Ping Pong with Reinforcement Learning

Completed in an afternoon. Was very easy to train, with a simple reward function. It bounces for about 38 minutes before failing.

Full script in case anyone is interested:

import os
import asyncio
import stable_baselines3.ppo
import torch
import prototwin
import prototwin_gymnasium
import gymnasium
import numpy as np
import math
import stable_baselines3
import stable_baselines3.common
import stable_baselines3.common.vec_env
from stable_baselines3.common.callbacks import CheckpointCallback

# Signal addresses (copy/paste from ProtoTwin).
link5_motor_state = 7
link5_motor_target_position = 8
link5_motor_target_velocity = 9
link5_motor_force_limit = 10
link5_motor_current_position = 11
link5_motor_current_velocity = 12
link5_motor_current_force = 13
link1_motor_state = 14
link1_motor_target_position = 15
link1_motor_target_velocity = 16
link1_motor_force_limit = 17
link1_motor_current_position = 18
link1_motor_current_velocity = 19
link1_motor_current_force = 20
link6_motor_state = 21
link6_motor_target_position = 22
link6_motor_target_velocity = 23
link6_motor_force_limit = 24
link6_motor_current_position = 25
link6_motor_current_velocity = 26
link6_motor_current_force = 27
surface_position_sensor_x = 49
surface_position_sensor_y = 50
surface_position_sensor_z = 51
surface_orientation_sensor_x = 52
surface_orientation_sensor_y = 53
surface_orientation_sensor_z = 54
surface_orientation_sensor_w = 55
surface_linear_velocity_sensor_x = 56
surface_linear_velocity_sensor_y = 57
surface_linear_velocity_sensor_z = 58
surface_angular_velocity_sensor_x = 59
surface_angular_velocity_sensor_y = 60
surface_angular_velocity_sensor_z = 61
link3_motor_state = 28
link3_motor_target_position = 29
link3_motor_target_velocity = 30
link3_motor_force_limit = 31
link3_motor_current_position = 32
link3_motor_current_velocity = 33
link3_motor_current_force = 34
link2_motor_state = 35
link2_motor_target_position = 36
link2_motor_target_velocity = 37
link2_motor_force_limit = 38
link2_motor_current_position = 39
link2_motor_current_velocity = 40
link2_motor_current_force = 41
link4_motor_state = 42
link4_motor_target_position = 43
link4_motor_target_velocity = 44
link4_motor_force_limit = 45
link4_motor_current_position = 46
link4_motor_current_velocity = 47
link4_motor_current_force = 48
ball_position_sensor_x = 1
ball_position_sensor_y = 2
ball_position_sensor_z = 3
ball_linear_velocity_sensor_x = 4
ball_linear_velocity_sensor_y = 5
ball_linear_velocity_sensor_z = 6

torques = [link1_motor_current_force, link2_motor_current_force, link3_motor_current_force, link4_motor_current_force, link5_motor_current_force, link6_motor_current_force]

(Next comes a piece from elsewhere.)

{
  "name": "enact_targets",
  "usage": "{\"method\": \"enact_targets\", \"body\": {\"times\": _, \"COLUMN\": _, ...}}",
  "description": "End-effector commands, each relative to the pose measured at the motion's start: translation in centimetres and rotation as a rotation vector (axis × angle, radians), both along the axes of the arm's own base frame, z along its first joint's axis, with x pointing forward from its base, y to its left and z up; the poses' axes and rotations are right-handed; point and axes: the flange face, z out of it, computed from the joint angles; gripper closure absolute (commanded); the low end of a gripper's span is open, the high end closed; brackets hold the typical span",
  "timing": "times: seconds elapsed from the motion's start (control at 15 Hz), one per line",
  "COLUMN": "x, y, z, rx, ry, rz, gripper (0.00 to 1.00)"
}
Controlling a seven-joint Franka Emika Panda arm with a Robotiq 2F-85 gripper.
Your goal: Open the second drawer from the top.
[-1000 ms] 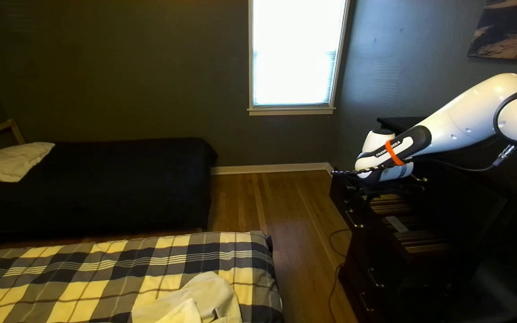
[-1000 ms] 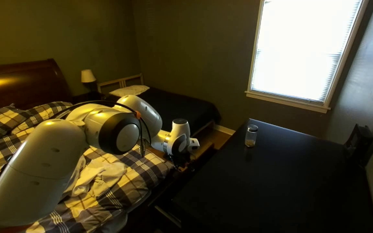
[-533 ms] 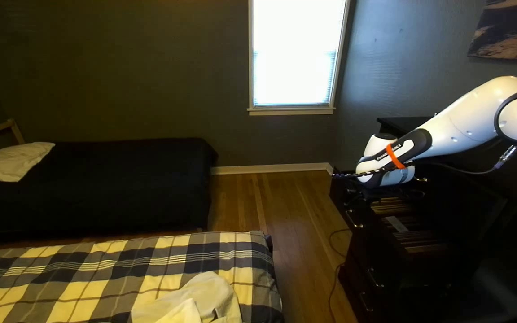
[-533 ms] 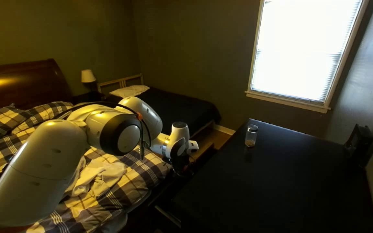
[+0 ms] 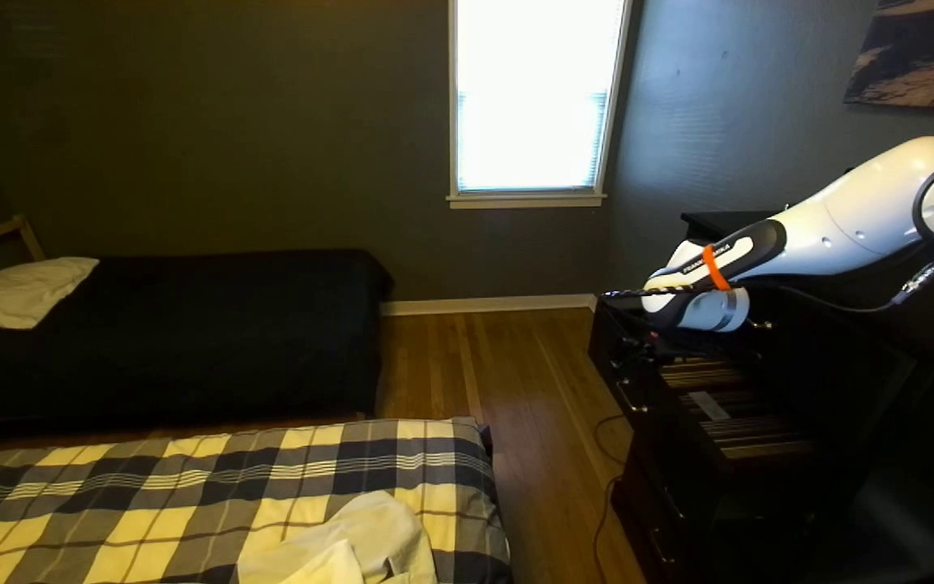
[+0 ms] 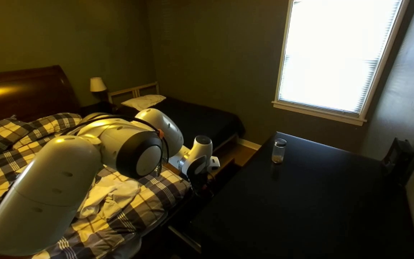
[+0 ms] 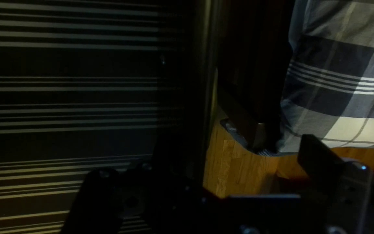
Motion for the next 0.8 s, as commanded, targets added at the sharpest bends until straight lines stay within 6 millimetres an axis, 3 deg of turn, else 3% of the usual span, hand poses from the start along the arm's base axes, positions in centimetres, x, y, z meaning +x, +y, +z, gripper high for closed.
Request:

states = [link1_motor_current_position, link2_motor_current_position, link3_motor_current_position, link4_motor_current_position, link5_motor_current_position, link6_motor_current_position,
          link1_motor_current_velocity, link2_motor_current_velocity, link3_motor_current_velocity, link4_motor_current_velocity, link5_motor_current_velocity, link6_motor_current_velocity,
          surface_position_sensor_x, surface_position_sensor_y, surface_position_sensor_z,
          surface_orientation_sensor_x, surface_orientation_sensor_y, surface_orientation_sensor_z, surface_orientation_sensor_w,
          surface_linear_velocity_sensor_x, surface_linear_velocity_sensor_y, surface_linear_velocity_sensor_z,
          surface_angular_velocity_sensor_x, surface_angular_velocity_sensor_y, surface_angular_velocity_sensor_z,
          ball_position_sensor_x, ball_position_sensor_y, ball_position_sensor_z,
          ball_linear_velocity_sensor_x, ball_linear_velocity_sensor_y, ball_linear_velocity_sensor_z]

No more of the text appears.